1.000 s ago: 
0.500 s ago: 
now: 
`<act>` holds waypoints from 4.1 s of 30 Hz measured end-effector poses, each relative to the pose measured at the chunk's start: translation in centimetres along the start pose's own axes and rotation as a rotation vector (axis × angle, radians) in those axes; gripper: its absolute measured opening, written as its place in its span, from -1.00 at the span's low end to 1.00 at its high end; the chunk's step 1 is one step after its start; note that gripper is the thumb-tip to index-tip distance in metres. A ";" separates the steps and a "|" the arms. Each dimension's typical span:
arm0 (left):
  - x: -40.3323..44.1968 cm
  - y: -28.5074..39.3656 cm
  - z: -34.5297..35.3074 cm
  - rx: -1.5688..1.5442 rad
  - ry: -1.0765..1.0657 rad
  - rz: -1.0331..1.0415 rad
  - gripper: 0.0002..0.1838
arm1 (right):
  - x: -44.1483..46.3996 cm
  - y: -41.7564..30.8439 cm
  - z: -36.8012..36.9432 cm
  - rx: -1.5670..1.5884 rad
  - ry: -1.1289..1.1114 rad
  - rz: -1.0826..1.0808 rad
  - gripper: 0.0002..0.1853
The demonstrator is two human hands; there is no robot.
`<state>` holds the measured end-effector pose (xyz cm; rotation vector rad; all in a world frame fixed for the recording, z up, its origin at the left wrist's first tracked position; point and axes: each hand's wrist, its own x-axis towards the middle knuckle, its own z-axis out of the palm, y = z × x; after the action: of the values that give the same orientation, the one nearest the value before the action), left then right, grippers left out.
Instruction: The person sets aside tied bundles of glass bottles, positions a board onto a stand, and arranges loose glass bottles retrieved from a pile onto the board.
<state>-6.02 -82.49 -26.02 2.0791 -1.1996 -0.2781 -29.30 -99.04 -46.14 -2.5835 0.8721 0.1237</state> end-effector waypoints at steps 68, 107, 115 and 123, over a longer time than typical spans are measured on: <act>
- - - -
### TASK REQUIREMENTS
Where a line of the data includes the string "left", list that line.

### REPLY
arm0 (left):
`<state>` holds the measured end-effector pose (xyz cm; rotation vector rad; all in a world frame fixed for the recording, z up, its origin at the left wrist's first tracked position; point and axes: each hand's wrist, its own x-axis towards the middle knuckle, its own z-axis out of the palm, y = z × x; after the action: of the values that give the same orientation, the one nearest the value before the action), left then right, grippers left out.

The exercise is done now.